1. NUN TENÉ VOCE 'NCAPITULO.
Letteralmente: non aver voce nel capitolo. Il capitolo della
locuzione è il consesso capitolare dei canonaci della Cattedrale; solo ad
alcuni di essi era riservato il diritto di voto e di intervento in una
discussione. La locuzione sta a significare che colui a cui è rivolta
l'espressione non à nè l'autorità, nè la capacità di esprimere pareri o farli
valere, non contando nulla, per cui è buona norma che taccia e non esprima
giudizi o pareri.
2.TU NUN CUSE, NUN FILE E NNUN TIESSE; TANTA GLIUOMMERE 'A
DO' 'E CCACCE?
Letteralmente: Tu non cuci, non fili e non tessi, tanti
gomitoli da dove li tiri fuori? Tale domanda sarcastica la si rivolge a colui
che fa mostra di una inesplicabile, improvvisa ricchezza; ed in effetti posto che
colui cui viene rivolta la domanda non è impegnato in un lavoro che possa
produrre ricchezza, si comprende che la domanda è del tipo retorico
sottintendendo che probabilmente la ricchezza mostrata è frutto di mali affari.

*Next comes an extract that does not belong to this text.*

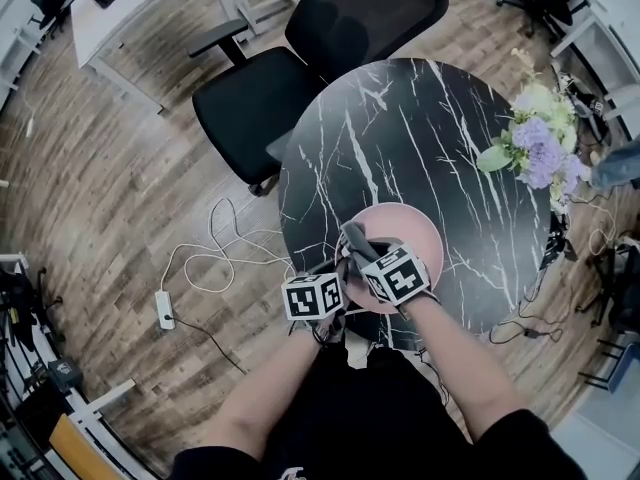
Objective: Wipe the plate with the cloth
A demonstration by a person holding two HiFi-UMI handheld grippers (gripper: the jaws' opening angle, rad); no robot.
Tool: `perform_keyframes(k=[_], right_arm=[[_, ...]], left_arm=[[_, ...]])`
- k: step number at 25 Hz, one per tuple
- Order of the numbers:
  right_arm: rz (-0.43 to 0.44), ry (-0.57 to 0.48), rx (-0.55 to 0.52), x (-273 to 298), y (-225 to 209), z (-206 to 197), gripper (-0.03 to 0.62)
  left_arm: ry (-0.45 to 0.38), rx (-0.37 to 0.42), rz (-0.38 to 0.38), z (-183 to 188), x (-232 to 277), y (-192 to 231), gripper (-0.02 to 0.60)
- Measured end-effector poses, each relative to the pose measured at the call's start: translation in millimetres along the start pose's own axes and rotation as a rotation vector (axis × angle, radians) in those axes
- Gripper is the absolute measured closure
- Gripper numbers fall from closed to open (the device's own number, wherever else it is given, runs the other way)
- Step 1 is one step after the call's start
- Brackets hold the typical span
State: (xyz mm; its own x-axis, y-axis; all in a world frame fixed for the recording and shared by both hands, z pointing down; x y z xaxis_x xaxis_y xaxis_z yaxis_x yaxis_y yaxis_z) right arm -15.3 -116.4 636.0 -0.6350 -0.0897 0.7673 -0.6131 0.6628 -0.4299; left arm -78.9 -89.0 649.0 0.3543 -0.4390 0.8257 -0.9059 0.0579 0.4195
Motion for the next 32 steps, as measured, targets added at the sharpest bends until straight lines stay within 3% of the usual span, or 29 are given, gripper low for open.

È da ricordare anche che il termine gliuommero sg. di gliuommere è in
primis il gomitolo ed è voce dal lat. glŏmere(m)→gliuomere(m)→gliuommero
con dittongazione della breve e raddoppiamento espressivo della M; la voce
oltre ad indicare il gomitolo indicava, temporibus illis, anche una grossa
somma di danaro corrispondente a circa 100 ducati d'argento.

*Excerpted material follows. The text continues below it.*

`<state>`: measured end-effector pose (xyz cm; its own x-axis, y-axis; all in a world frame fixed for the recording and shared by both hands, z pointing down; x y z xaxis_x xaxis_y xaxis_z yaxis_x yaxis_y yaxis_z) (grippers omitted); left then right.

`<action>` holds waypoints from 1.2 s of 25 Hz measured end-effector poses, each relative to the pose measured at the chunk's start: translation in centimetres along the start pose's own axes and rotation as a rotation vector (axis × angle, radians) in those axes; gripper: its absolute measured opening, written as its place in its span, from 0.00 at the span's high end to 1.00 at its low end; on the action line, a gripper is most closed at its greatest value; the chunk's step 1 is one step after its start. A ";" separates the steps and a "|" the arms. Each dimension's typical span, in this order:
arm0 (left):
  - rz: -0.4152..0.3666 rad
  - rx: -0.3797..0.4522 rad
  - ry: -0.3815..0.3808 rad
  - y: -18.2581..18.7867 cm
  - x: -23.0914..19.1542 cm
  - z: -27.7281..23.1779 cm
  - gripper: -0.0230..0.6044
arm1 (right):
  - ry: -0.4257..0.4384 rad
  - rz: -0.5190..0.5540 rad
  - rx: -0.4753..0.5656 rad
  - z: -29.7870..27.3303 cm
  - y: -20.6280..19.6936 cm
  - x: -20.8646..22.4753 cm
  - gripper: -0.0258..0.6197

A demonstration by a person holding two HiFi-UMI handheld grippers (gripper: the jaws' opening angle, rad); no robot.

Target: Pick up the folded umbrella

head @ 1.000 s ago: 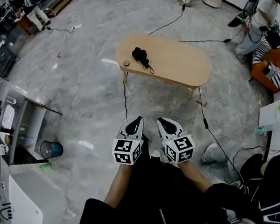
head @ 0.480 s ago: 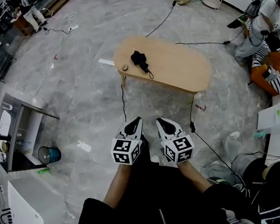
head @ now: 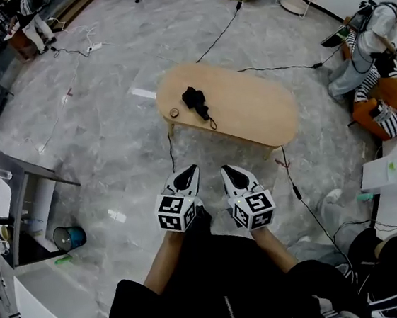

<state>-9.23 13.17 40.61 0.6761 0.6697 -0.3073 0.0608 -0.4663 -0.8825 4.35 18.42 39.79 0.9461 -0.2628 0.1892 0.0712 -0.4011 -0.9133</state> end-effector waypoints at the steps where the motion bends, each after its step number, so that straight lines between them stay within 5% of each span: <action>1: 0.000 0.000 -0.002 0.5 -0.6 -0.5 0.93 | -0.004 -0.001 -0.001 -0.7 0.4 0.3 0.94; 30: -0.025 -0.017 -0.070 7.0 -11.3 -8.3 0.93 | -0.015 -0.009 0.009 -14.4 6.0 1.9 0.94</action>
<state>-10.29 -2.48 40.83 0.6210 0.7200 -0.3097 0.0904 -0.4583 -0.8842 2.06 2.88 39.91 0.9500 -0.2461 0.1924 0.0828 -0.3954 -0.9147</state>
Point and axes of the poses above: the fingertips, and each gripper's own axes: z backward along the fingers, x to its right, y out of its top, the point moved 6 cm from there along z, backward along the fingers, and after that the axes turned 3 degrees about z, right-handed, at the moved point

3.MUNTAGNE E MUNTAGNE NUN S'AFFRONTANO.
Letteralmente: le montagne non si scontrano con le proprie
simili. E' una velata minaccia di vendetta con la quale si vuol lasciare
intendere che si è pronti a scendere ad un confronto anche cruento, stante la
considerazione che solo i monti sono immobili...
4. FACCIA 'E TRENT'ANNE 'E FAVE.
Letteralmente: faccia da trent'anni di fava. Offesa
gravissima con la quale si suole bollare qualcuno che abbia un volto poco
rassicurante, da galeotto, dal quale non ci si attende niente di buono, anzi si
paventano ribalderie. La locuzione fu coniata tenendo presente che la fava
secca era il cibo quasi quotidiano che nelle patrie galere veniva somministrato
ai detenuti; i trent'anni rammentano il massimo delle detenzione comminabile
prima dell'ergastolo; per cui un individuo condannato a trent'anni di
reclusione si presume si sia macchiato di colpe gravissime e sia pronto a
reiterare i reati, per cui occorre temerlo e prenderne le distanze.
5 SPARÀ A VRENNA.
Letteralmente: sparare a crusca. Id est: minacciare per
celia senza far seguire alle parole , i fatti minacciati. L'espressione la si
usa quando ci si riferisca a negozi, affari che si concludono in un nulla di
fatto e si ricollega ad un'abitudine dell'esercito borbonico i cui proiettili,
durante le esercitazioni, erano caricati con crusca, affinchè i colpi non
procurassero danno alla truppa che si esercitava.